Le nombre de cas confirmés d’infection par le virus Ebola en République démocratique du Congo (RDC) s’est élevé à 1 003 au 20 juin, a rapporté le ministère congolais des Communications et des Médias. Selon un communiqué publié sur X, 254 décès ont été enregistrés, ce qui a fait baisser le taux de létalité à 25,3 %. Depuis le début de l’épidémie, 100 personnes se sont rétablies, tandis que 365 autres sont encore en isolement ou hospitalisées. Le communiqué a noté que, malgré l’augmentation du nombre de cas, les équipes d’intervention poursuivaient activement les enquêtes, la surveillance épidémiologique et les actions de prévention dans les zones touchées.
« Les efforts de communication communautaire, de diagnostic et de prise en charge continuent d’être intensifiés pour freiner la propagation de l’épidémie », a ajouté le ministère congolais des Communications et des Médias.

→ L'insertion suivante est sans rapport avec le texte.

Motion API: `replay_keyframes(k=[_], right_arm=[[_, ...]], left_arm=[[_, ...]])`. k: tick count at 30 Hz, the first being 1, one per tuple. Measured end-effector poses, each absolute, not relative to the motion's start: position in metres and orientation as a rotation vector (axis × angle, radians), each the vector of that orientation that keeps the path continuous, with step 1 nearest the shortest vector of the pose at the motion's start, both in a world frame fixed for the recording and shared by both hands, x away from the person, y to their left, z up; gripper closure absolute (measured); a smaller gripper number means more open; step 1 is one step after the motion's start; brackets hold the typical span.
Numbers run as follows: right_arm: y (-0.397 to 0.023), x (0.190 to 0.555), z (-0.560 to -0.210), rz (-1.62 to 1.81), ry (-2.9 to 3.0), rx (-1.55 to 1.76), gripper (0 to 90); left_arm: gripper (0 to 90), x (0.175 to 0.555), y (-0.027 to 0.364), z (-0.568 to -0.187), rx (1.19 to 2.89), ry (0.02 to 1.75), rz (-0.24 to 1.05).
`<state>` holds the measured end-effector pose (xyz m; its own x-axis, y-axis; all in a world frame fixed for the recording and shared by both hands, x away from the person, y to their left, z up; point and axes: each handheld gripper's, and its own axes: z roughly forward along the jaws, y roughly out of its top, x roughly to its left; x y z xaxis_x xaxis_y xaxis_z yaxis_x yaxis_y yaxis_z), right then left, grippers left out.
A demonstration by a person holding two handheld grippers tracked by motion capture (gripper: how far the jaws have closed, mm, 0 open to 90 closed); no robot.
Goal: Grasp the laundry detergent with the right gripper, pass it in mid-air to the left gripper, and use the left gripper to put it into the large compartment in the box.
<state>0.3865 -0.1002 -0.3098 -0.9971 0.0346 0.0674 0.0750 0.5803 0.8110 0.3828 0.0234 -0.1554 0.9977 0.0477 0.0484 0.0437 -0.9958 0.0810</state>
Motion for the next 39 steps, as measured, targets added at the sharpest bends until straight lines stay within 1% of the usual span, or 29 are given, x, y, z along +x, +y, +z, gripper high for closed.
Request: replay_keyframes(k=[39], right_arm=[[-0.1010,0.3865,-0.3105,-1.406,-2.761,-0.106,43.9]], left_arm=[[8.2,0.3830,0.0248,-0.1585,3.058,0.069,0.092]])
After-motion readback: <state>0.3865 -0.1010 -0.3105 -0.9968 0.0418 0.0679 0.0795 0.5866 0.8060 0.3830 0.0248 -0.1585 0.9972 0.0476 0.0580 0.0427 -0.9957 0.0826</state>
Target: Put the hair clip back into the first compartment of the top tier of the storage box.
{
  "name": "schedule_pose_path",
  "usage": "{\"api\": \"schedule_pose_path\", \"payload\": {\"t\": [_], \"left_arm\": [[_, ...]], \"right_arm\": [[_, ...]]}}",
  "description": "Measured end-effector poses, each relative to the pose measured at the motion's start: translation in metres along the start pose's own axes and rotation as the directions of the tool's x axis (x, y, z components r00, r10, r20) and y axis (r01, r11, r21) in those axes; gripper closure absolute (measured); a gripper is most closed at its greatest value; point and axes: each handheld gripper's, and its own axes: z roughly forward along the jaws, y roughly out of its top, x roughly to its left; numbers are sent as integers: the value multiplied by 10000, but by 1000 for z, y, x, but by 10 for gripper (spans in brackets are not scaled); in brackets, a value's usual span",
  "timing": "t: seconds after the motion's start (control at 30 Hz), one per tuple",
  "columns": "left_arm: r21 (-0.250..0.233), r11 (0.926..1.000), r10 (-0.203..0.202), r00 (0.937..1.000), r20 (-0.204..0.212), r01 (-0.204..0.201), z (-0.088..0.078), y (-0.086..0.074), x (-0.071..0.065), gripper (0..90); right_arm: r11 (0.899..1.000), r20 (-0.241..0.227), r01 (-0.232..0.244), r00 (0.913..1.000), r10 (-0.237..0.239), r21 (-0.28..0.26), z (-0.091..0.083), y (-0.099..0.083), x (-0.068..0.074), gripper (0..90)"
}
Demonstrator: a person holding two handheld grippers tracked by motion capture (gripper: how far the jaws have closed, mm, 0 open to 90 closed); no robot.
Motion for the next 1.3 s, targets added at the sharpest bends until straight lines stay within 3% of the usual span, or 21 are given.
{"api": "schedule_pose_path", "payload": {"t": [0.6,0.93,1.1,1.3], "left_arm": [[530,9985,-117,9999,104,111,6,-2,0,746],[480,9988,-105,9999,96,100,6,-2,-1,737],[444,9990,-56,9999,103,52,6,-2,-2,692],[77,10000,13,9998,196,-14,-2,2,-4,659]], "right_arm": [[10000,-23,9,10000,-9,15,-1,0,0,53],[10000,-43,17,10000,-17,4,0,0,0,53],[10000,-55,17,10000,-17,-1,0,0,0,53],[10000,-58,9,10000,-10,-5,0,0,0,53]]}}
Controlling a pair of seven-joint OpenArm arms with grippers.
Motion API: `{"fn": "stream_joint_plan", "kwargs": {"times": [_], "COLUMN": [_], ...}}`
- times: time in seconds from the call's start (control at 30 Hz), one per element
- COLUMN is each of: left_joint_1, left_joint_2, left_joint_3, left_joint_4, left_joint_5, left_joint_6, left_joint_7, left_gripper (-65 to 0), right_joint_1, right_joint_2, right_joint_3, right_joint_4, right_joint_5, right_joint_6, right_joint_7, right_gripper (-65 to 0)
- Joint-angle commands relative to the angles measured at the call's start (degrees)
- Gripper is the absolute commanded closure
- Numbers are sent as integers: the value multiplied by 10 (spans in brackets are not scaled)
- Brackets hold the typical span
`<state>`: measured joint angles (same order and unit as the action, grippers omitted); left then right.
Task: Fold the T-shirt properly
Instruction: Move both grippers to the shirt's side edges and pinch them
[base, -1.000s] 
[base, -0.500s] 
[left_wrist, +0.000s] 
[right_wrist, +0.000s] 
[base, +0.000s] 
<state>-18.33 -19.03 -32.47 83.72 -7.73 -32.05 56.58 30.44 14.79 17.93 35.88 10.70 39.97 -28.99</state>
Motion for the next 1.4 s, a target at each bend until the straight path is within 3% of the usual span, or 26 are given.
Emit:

En Ouganda, en revanche, la situation reste plus stable. Selon les données du ministère de la Santé du pays, 20 cas confirmés et 2 décès ont été enregistrés depuis le début de l’épidémie. Le taux de mortalité est resté inchangé depuis début juin. 14 individus se sont rétablis, tandis que quatre patients restent hospitalisés. Depuis le 19 juin, le nombre de personnes infectées par le virus Ebola en RDC a augmenté de 70, tandis que le taux de létalité a diminué de 0,7 %.
Dans le cadre de la lutte contre ce virus, les autorités congolaises ont annoncé la gratuité des soins médicaux dans la province d’Ituri. Cette annonce a été faite par Samuel Roger Kamba, ministre de la Santé publique, de l’Hygiène et de la Prévoyance sociale. De plus, le gouvernement congolais a déclaré la mise en place d’un dispositif de prise en charge des enfants, âgés de 0 à 17 ans, dont les parents sont décédés ou en cours de traitement contre Ebola.
La Russie n’est pas restée en retrait et a dépêché ses experts médicaux en Ouganda afin de contribuer au renforcement de la surveillance épidémiologique, des capacités de soins et des efforts de lutte contre l’épidémie. Par ailleurs, des tests PCR de fabrication russe ont été déployés dans les foyers d’infection en RDC comme en Ouganda.
Dans le cadre de la réponse multisectorielle du gouvernement de la République démocratique du Congo (RDC) et de ses partenaires internationaux, dont l’UNICEF, contre la résurgence de l’épidémie d’Ebola dans la province orientale d’Ituri, des dispositifs de protection et d’accompagnement des enfants, âgés de 0 à 17 ans, dont les parents sont décédés ou en cours de traitement contre l’Ebola, ont été mis en place. C’est ce qui ressort des déclarations d’Ève Bazaiba Masudi, ministre congolaise des Affaires sociales et Actions humanitaires, Ève Bazaiba Masudi, lors d’un point de presse, tenu le 18 juin à Bunia, consacré à l’évaluation de la riposte contre l’épidémie. « Nous ne pouvons pas laisser les enfants exposés », a déclaré la ministre qui a fait savoir que le dispositif visait la protection des enfants contre les risques de contagion, tout en leur garantissant un accompagnement adapté, ainsi qu’un mécanisme spécifique enclenché dès la détection de cas confirmés ou suspects d’un membre de la famille. Soulignant la nécessité de mettre en place des infrastructures pour accueillir davantage d’enfants, elle a indiqué qu’« il est essentiel de mettre les dispositifs nécessaires en place avant de les accueillir. Nous ne pouvons pas procéder dans le désordre sans disposer des infrastructures adaptées ». Dans ce contexte, elle a fait savoir que des structures d’accueil temporaires sont mises en place pour les nourrissons et les jeunes enfants séparés de leurs parents en raison de la maladie. « Ces dispositifs mobilisent des équipes composées de nourricières, de médecins, d’infirmiers et de psychologues chargés d’assurer le suivi médical et psychosocial des enfants », a précisé la ministre, ajoutant que cette prise en charge des enfants est importante pour réduire le stress et les inquiétudes des parents hospitalisés pour leurs enfants qui pourraient impacter leur rétablissement.
Le gouvernement congolais a également prévu avec ses partenaires humanitaires d’accorder un soin particulier aux enfants orphelins souvent confrontés à la stigmatisation dans leurs propres communautés. Pour ce genre de cas, un mécanisme mis en place avec l’appui de l’UNICEF est dédié à l’accompagnement, la protection et l’intégration des enfants.